- [What you will do]: A word-for-word copy of every entry below is required; the images do not belong in it.

Stored dataset items:
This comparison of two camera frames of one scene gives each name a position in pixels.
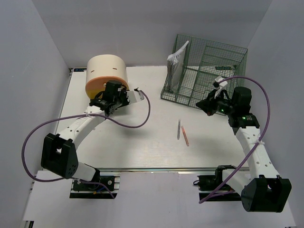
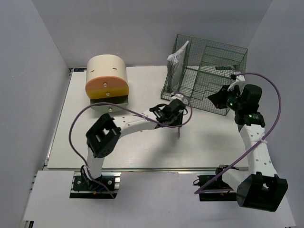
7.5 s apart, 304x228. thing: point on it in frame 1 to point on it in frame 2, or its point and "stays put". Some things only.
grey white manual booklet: [175, 63] stays put
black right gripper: [208, 105] to [218, 98]
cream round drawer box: [102, 68] stays put
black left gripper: [123, 92] to [178, 121]

- [Response below]:
This comparison of two camera frames of one scene gives each name a position in pixels.
7.5 s apart, 304x228. thing: point on it in frame 1 to point on it in frame 2, or its point and "stays put". Some things only.
grey white manual booklet: [175, 63] stays put
black right gripper: [208, 105] to [218, 98]
cream round drawer box: [102, 68] stays put
black left gripper: [123, 92] to [178, 121]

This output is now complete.